Most candidates usually start with great enthusiasm, but this intimidating project can throw them to despair. The process of planning, research, and writing will be the longest and most complex challenge you've ever committed to. The end result will be very rewarding, but you might go through several obstacles to get to that point. These are some of the most common problems students have when writing their dissertations:

  • Procrastination. They think there is plenty of time to work on the project, and they keep delaying the starting point. This is a big problem, since these students usually find themselves in frantic stress when the deadline approaches. Check out article ”7 Signs You Might Need Academic Writing Help” and find the best solution
  • Lack of research skills. Students who don't have enough experience with academic writing think they just need to collect few relevant resources and extract relevant quotes from them. That's far from the truth. You need to analyze those materials thoroughly and discuss them in the paper.
  • Lack of writing skills. The dissertation paper should follow the strict rules of academic writing. You should write in proper form, style, and language; and you should make sure to implement the correct citation guidelines.

Although the challenge seems overwhelming, the important thing is to start from the beginning and complete each stage step by step. We have a guide that will show you the right direction.

Step 1: Write a winning dissertation proposal

We already explained what a dissertation paper is, but what is a dissertation proposal?

As the term itself suggests, this is a proposal for the final dissertation project, which should persuade the committee members that you're going to commit to a valuable, interesting, and complex questions. This is a shorter paper than the final dissertation, but it's equally as important because this is the point when you'll think of a significant question and you'll set up a plan for assembling information and writing the paper. Even if the proposal is not mandatory in your university, you should still write it and discuss the points with your mentor.

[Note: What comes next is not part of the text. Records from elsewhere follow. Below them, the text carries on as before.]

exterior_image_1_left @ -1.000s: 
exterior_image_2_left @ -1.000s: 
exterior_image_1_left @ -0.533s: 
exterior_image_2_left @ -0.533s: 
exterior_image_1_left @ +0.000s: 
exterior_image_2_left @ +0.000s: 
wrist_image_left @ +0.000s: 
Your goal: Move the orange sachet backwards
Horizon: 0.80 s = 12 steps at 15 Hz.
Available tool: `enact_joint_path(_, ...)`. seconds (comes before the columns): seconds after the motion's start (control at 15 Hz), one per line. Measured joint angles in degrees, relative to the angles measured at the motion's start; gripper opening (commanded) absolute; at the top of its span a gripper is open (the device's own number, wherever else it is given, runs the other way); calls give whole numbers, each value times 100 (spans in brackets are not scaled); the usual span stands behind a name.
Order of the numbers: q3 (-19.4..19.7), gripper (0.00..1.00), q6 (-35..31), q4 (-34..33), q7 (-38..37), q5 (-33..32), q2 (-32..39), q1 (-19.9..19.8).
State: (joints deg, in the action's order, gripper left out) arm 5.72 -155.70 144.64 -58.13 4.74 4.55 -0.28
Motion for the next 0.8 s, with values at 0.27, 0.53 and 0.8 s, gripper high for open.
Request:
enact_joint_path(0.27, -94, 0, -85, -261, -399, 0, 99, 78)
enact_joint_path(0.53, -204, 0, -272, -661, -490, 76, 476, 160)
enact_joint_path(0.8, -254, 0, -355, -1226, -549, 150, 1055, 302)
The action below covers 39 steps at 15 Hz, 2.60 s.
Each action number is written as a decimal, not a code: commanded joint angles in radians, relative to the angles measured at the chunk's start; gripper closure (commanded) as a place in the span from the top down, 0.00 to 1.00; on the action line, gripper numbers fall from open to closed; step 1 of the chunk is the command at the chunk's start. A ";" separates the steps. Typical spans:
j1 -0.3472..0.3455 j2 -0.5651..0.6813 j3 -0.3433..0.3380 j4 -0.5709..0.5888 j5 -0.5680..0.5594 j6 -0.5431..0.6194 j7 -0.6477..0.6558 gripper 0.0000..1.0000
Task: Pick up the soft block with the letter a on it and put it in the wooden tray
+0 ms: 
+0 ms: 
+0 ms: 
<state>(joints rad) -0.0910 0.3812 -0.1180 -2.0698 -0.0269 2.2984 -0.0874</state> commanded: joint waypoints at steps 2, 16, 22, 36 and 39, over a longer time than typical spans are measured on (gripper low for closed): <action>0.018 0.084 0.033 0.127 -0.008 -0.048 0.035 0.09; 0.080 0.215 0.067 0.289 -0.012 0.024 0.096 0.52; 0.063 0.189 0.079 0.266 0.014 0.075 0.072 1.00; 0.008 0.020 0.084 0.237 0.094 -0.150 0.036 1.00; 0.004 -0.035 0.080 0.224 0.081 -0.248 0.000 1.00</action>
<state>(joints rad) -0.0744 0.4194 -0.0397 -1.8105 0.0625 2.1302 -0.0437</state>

These are the main points to pay attention to when wondering how to write a dissertation proposal:

Choose the theme, question, and title

- What problem is your dissertation going to tackle?

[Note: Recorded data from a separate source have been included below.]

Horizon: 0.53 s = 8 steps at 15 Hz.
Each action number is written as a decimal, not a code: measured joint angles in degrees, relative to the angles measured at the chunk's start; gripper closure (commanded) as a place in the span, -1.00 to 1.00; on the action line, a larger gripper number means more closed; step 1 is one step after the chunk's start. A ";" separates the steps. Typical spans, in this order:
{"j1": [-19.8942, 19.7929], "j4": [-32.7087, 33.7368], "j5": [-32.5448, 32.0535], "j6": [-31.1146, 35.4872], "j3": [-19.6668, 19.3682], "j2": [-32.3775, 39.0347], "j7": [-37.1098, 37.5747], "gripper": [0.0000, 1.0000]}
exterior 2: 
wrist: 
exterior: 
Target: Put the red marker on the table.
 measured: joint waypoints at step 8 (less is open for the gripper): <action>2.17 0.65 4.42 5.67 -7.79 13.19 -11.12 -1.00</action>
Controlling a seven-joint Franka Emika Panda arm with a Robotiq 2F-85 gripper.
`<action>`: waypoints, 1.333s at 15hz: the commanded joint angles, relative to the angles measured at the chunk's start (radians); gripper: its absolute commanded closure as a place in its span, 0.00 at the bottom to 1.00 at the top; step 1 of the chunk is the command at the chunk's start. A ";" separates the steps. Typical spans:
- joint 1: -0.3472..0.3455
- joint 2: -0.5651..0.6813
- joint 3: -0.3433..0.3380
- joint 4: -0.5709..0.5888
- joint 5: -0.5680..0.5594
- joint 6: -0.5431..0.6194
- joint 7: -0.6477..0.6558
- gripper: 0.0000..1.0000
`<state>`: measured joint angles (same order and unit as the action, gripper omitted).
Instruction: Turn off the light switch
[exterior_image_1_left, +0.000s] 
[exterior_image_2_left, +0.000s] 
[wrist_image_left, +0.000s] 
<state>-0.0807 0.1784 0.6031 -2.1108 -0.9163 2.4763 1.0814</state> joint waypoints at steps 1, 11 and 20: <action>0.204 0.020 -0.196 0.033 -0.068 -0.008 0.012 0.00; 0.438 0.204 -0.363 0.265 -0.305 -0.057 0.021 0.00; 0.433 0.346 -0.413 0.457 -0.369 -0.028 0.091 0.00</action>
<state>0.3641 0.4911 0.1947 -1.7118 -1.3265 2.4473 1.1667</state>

- Why is it a problem for the research, academic, and scientific community you'll belong to?

- Why is it important for you to find a solution?

- How are you going to search for the answers?

Do you want to find out more about choosing your dissertation topic? Check out our article.

“How to Come up with a Topic for Your Dissertation”

All these questions are important for making the final commitment. Make sure to brainstorm and choose a theme that will be valuable, unique, and reasonable. You don't want to end up with a too complex question that would trick you in a dead end. The question you choose should lead you to a testable hypothesis that you can prove with strong arguments.

Discuss few alternatives of the dissertation title with your mentor before you start writing the proposal.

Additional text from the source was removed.